Task directions: Which lines of the records below contain the string "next"? Report each of them.

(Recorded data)
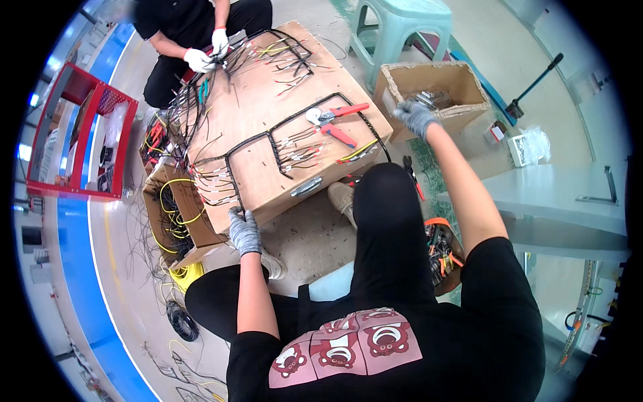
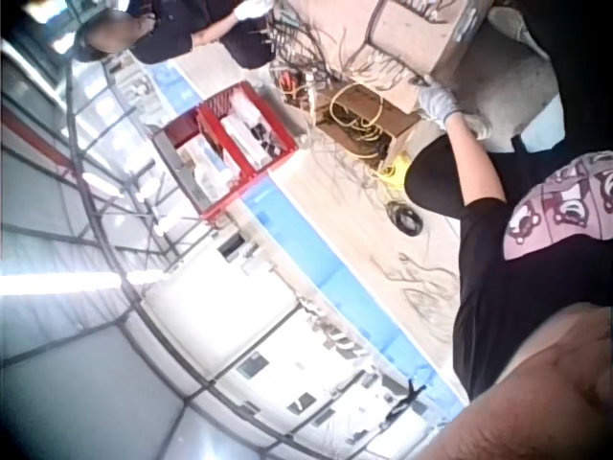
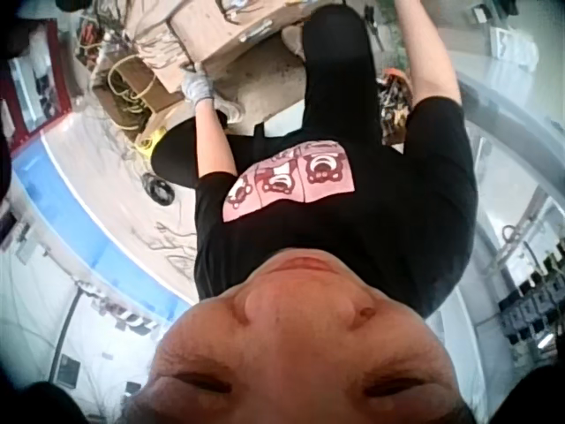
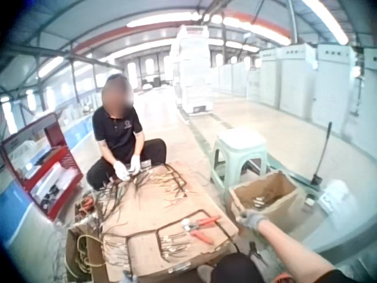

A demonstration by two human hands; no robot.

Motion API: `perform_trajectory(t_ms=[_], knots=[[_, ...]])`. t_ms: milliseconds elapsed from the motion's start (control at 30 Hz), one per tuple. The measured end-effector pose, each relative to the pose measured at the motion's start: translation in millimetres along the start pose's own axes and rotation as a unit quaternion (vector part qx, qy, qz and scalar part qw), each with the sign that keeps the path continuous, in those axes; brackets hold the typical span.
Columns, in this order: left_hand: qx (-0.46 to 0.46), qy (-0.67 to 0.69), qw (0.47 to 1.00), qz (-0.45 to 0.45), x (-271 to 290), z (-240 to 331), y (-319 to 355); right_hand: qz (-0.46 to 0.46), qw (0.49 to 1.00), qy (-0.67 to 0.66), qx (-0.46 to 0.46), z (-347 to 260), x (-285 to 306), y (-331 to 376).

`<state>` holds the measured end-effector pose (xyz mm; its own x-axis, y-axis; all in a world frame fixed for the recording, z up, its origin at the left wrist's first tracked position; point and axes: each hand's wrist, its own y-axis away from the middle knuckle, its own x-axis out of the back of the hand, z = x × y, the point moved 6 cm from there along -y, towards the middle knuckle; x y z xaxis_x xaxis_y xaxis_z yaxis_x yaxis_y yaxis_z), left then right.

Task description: The person strips insulation from multiple black wires using red-handled wire strippers and places the stripped ends on a cardboard work surface. A coworker across the table also strips wires. The person occasionally reaches for new wires from a nearby box.

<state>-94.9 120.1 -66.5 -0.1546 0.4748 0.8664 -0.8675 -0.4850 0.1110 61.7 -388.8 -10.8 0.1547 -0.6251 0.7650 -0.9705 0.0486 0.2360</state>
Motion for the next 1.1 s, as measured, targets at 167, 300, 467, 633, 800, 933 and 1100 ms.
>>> perform_trajectory(t_ms=[167, 300, 467, 633, 800, 933, 1100], knots=[[-0.026, -0.019, 0.998, -0.062, -19, -6, -14, -0.034, 0.994, -0.103, 0.014, 63, -105, 28], [-0.051, 0.019, 0.996, -0.071, -15, 7, -17, -0.034, 0.951, -0.299, -0.075, 46, -119, 23], [-0.109, -0.009, 0.993, -0.054, -36, 52, -18, 0.009, 0.908, -0.402, -0.121, 82, -91, 1], [-0.075, 0.034, 0.992, -0.095, -44, 72, -14, 0.019, 0.947, -0.309, -0.091, 89, -74, 7], [-0.088, 0.024, 0.988, -0.125, -44, 25, -11, 0.106, 0.859, -0.477, -0.154, 160, -81, 45], [-0.123, 0.142, 0.973, -0.131, -40, -6, 5, 0.147, 0.844, -0.45, -0.253, 218, -108, 120], [-0.123, 0.086, 0.979, -0.137, -32, 1, 29, 0.135, 0.875, -0.336, -0.321, 312, -171, 248]])
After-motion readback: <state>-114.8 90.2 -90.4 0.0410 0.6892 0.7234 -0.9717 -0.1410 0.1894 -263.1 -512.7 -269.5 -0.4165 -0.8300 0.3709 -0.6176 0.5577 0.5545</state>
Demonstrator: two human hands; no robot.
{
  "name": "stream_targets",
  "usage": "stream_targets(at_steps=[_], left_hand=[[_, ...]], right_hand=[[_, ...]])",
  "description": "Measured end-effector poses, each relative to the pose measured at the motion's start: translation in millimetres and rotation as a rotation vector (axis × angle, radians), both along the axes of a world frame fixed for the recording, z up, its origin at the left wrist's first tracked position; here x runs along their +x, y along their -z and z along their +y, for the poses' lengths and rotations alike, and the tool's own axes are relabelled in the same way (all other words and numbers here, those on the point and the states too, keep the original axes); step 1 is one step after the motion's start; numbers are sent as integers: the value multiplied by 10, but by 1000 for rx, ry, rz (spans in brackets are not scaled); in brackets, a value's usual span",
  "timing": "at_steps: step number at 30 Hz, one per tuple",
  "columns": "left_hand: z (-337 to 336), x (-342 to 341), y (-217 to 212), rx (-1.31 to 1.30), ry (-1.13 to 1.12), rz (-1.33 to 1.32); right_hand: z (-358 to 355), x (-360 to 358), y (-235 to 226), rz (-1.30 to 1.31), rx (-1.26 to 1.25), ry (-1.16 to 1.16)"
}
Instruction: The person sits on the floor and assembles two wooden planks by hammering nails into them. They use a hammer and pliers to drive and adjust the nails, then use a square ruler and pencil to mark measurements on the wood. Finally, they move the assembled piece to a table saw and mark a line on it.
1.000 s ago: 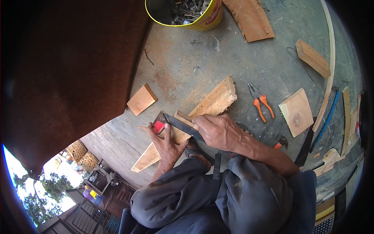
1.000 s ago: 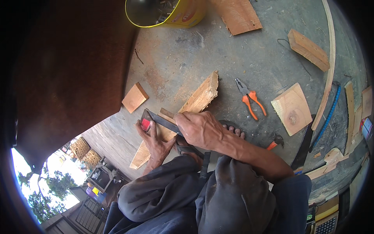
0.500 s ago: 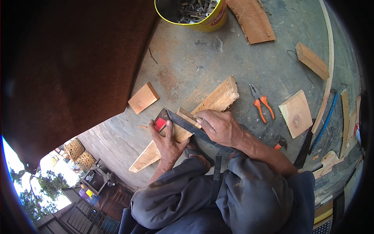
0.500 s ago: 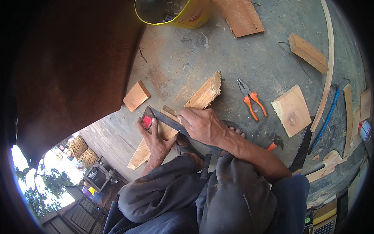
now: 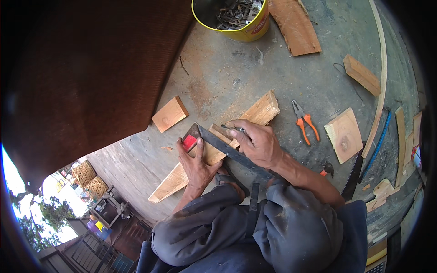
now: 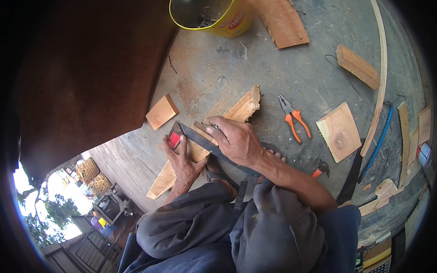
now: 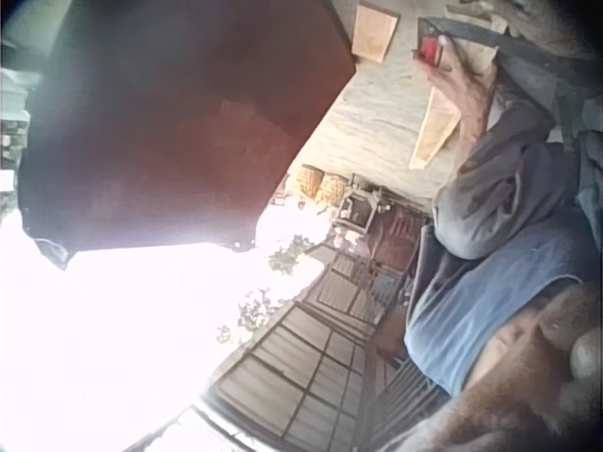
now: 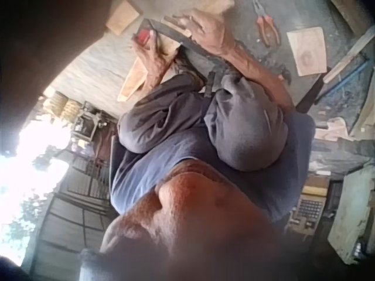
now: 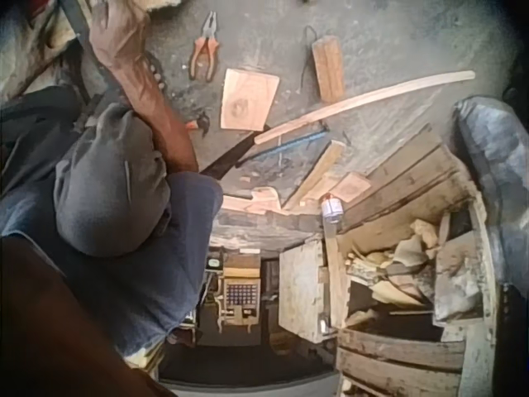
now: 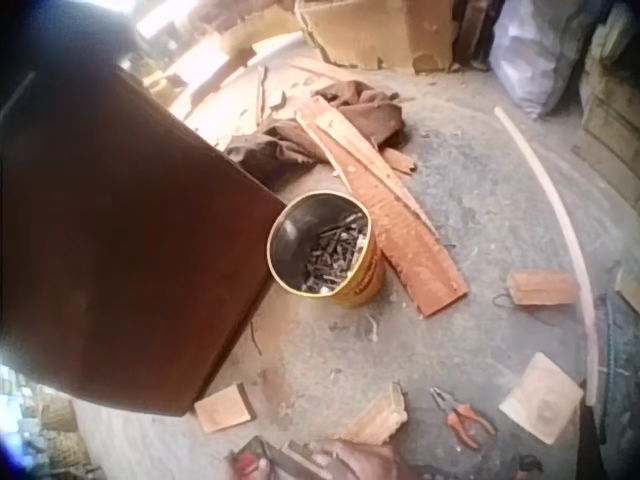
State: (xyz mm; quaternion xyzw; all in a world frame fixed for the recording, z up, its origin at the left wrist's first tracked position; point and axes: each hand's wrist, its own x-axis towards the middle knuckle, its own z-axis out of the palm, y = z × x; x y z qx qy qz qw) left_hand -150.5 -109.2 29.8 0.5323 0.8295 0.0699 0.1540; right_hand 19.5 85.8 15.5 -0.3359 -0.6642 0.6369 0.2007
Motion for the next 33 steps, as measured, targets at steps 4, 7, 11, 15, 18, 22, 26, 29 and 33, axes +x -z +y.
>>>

The answer:
Motion for the next 1.1 s, as measured, targets at 167, 300, 467, 633, 800, 933 and 1100 ms.
Motion for the next 33 steps, as measured, targets at steps 4, 7, 11, 15, 18, 22, 26, 29 and 33, axes +x -z +y.

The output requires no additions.